Data items
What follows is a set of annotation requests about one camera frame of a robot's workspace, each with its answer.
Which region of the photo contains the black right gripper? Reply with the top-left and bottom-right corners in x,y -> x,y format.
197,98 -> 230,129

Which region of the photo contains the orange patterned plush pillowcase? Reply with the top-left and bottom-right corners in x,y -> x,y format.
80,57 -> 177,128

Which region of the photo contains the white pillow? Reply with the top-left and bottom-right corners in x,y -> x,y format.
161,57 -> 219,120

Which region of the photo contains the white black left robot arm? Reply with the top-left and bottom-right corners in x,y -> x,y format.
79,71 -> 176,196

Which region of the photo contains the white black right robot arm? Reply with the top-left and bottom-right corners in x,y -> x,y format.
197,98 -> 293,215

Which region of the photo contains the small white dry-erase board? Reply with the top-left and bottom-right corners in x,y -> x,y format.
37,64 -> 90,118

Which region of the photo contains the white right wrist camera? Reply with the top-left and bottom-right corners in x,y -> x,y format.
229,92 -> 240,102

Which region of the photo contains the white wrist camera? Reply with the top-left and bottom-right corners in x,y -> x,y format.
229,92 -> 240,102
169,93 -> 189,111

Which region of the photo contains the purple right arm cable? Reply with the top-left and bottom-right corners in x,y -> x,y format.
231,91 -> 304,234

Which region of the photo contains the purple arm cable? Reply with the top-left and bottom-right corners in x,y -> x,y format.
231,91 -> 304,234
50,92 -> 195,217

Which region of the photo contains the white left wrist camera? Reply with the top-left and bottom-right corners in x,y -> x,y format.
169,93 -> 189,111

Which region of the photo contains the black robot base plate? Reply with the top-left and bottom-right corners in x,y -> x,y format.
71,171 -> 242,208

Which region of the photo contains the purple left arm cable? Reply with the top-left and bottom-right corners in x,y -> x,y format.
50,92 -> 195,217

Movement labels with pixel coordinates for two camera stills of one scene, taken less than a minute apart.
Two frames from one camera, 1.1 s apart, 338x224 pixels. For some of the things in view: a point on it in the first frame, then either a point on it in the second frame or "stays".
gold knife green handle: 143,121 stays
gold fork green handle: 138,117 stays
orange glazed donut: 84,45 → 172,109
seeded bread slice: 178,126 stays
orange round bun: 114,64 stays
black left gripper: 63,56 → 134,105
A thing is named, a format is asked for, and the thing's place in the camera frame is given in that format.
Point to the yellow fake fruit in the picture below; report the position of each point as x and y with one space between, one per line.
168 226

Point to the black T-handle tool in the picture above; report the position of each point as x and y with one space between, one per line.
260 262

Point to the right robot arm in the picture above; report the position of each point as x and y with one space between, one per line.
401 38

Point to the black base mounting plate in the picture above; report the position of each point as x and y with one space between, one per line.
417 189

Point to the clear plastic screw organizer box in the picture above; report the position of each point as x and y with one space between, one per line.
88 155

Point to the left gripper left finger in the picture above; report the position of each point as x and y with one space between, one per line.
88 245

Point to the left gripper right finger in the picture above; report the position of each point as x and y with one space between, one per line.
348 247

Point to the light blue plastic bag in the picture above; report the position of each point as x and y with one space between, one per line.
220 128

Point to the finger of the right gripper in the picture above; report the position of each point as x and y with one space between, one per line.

### Task objective:
Each line above where the word "stays" occurs should be returned in full.

### Reply:
Two frames from one camera, 1.1 s apart, 338x224 pixels. For some of the things in view: a point on it in the first frame, then either a point on it in the second frame or "stays".
gold knife green handle: 143,121 stays
gold fork green handle: 138,117 stays
seeded bread slice: 178,126 stays
orange round bun: 114,64 stays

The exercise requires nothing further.